62% of secondary schools in England have increased the size of their classes in the last two years (2014/15 to 2016/17). In some authorities this has had a dramatic effect. In York, secondary schools have an average of three more students in every class.
It is also striking that the five areas with the largest secondary school classes have all seen an increase in the last two years – Barnsley, Rutland, Thurrock, Newham and Leicester. This shows the Government is failing in its stated aim to even out the differences in education.
Geoff Barton, General Secretary of the Association of School and College Leaders, said: “We have repeatedly warned that schools have had to increase class sizes because of funding pressures and here is yet more evidence that this is the case. It is the last thing they want to do but they have no other choice because they have to reduce staffing numbers and that inevitably affects the teacher-to-pupil ratio. Larger classes mean less individual support for students, and put more pressure on teachers at a time when we desperately need to reduce workload.”
Karen Leonard, GMB National Officer, said: “As class sizes increase and targeted professional support by teaching assistants and other support staff is cut, once again it is the pupils who lose out. If we don't stop these cuts, we run the risk of lessons reverting to a Victorian 'one size fits all model where any child with additional needs, gifts or talents or just needing a bit of extra support simply won't get it. Talent will be wasted, additional needs will not meet and a generation of children will not have the opportunity and support to reach their potential.”
Paul Whiteman, General Secretary of school leaders' union NAHT, said: “The government's own figures show that an extra 654,000 school places will be needed in England by 2026, to meet the nine per cent rise in pupil population. 91 per cent of schools face real-terms budget cuts compared to 2015/16 at a time when costs are rising and pupil numbers are growing.
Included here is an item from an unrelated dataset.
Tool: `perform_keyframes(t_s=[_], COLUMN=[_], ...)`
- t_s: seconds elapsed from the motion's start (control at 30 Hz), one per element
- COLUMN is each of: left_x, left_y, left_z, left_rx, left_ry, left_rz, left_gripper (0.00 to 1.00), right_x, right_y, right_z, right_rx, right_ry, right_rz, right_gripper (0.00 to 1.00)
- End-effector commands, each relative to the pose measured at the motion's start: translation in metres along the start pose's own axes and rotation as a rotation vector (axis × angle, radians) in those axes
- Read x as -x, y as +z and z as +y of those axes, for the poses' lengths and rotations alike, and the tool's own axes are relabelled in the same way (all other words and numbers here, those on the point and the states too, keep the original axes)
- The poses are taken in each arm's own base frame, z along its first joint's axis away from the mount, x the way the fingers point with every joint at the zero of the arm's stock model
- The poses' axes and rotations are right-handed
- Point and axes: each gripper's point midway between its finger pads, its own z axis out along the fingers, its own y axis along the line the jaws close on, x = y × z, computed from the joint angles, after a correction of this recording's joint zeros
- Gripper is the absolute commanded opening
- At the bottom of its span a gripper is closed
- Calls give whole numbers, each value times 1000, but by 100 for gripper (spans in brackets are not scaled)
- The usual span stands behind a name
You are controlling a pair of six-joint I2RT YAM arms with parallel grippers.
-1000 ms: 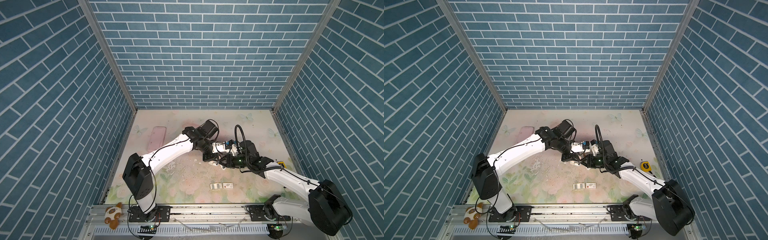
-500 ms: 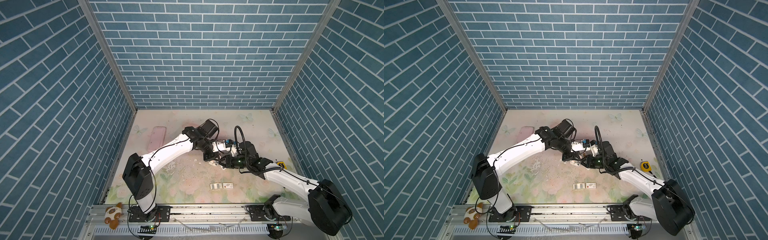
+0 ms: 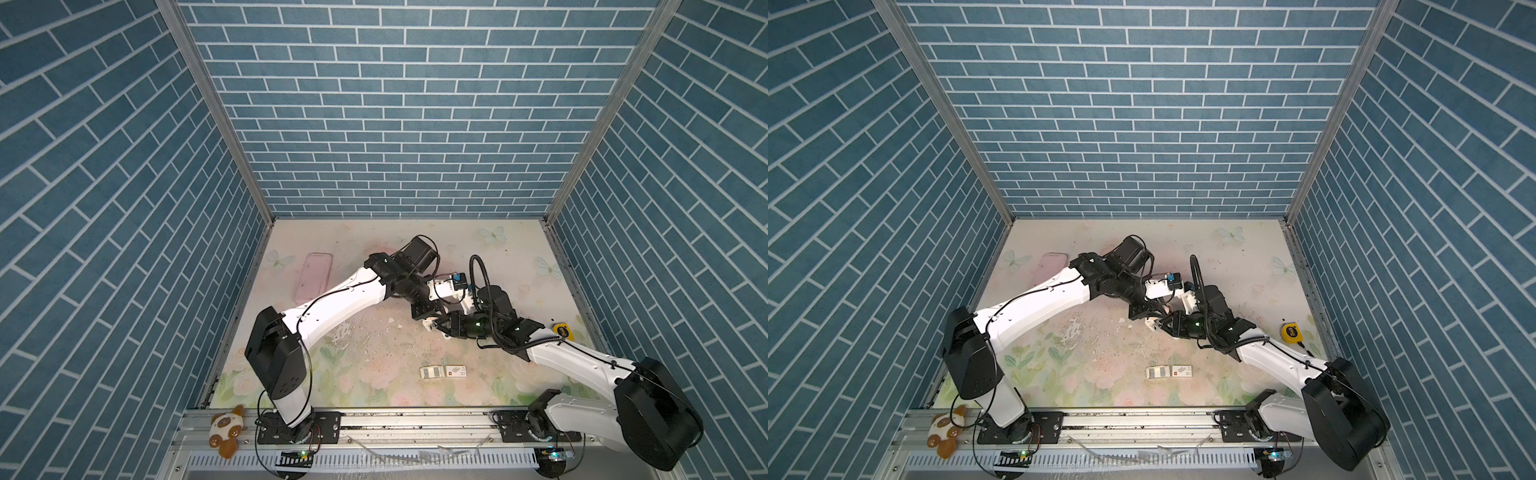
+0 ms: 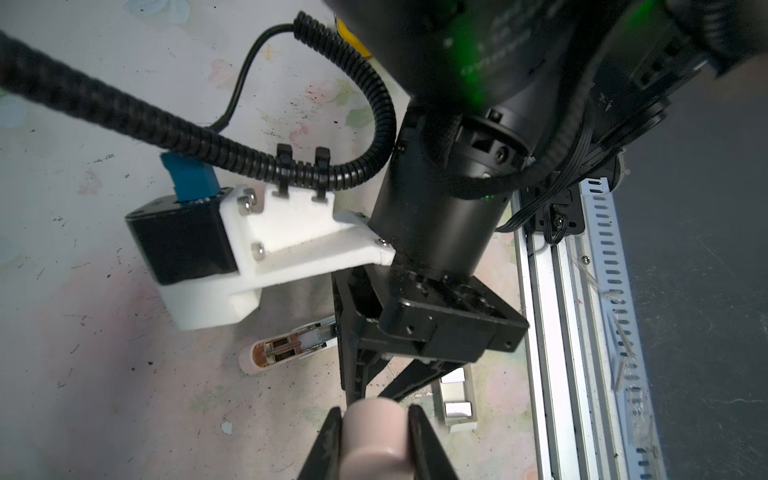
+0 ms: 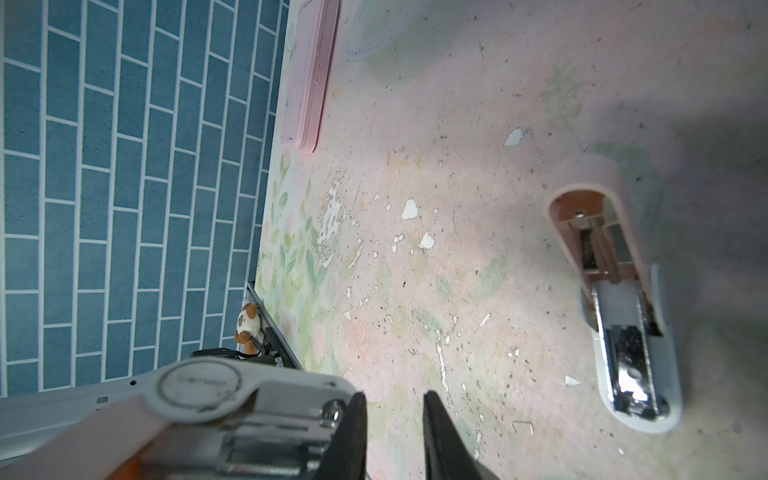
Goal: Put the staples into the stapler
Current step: 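Close the right gripper on the small stapler part beside the left gripper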
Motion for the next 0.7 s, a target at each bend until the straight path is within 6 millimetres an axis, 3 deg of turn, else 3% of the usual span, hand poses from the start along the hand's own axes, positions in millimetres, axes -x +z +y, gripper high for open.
perform_keyframes(t_s=[0.0,0.33,0.67], left_x=[13,11,0], left_y=[5,10,7], left_z=[5,4,2], left_rx=[5,-6,6], left_ry=[8,-16,18], left_rz=[-40,-48,-7], left_gripper=[2,2,1], right_x=[9,9,4], right_y=[1,6,0], right_z=[28,28,9], right_rx=[104,114,13], right_ry=[-46,-41,-30], right_rz=[-29,-31,-44], right_gripper=[25,26,29])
Not only that but the cuts to front-line classroom posts combined with a rise in pupil-to-classroom teacher ratios, mean bigger classes and less individual attention for children.”
Kevin Courtney, Joint General Secretary of the National Education Union, said: “Time and again we are hearing about the consequences of the Government’s inadequate funding of our schools and 6th form colleges. Larger class sizes means less individual attention for children. Our children and young people deserve an education that is properly funded and resourced. For many it is their only chance of an education and it cannot be ruined by Ministers who believe starving schools of cash is either acceptable or workable.”
Jon Richards, UNISON head of education, said: “It’s a sorry situation when rising class sizes are happening in sync with cuts to school support staff. Fewer support staff means more work for already hard-pressed teachers. Over the past five years, secondary schools have seen a 10% cut in school technicians and an 8% cut in teaching assistants. This is a double whammy for vulnerable and disadvantaged pupils, who can face greater challenges in larger classes and for whom support staff are a lifeline.”
Gail Cartmail, Assistant General Secretary at Unite, said: “The education and wellbeing of future generations is being harmed by cuts to school budgets. Schools across the country are being forced to cut staff, leading to less educational support for children and bigger class sizes. The Government should be investing in our schools to give young people the best start in life and the best chance possible to fulfil their potential.”
All the data is available at http://bit.ly/school_cuts_data
The data is drawn from Schools, pupils and their characteristics: January 2015 and Schools, pupils and their characteristics: January 2017.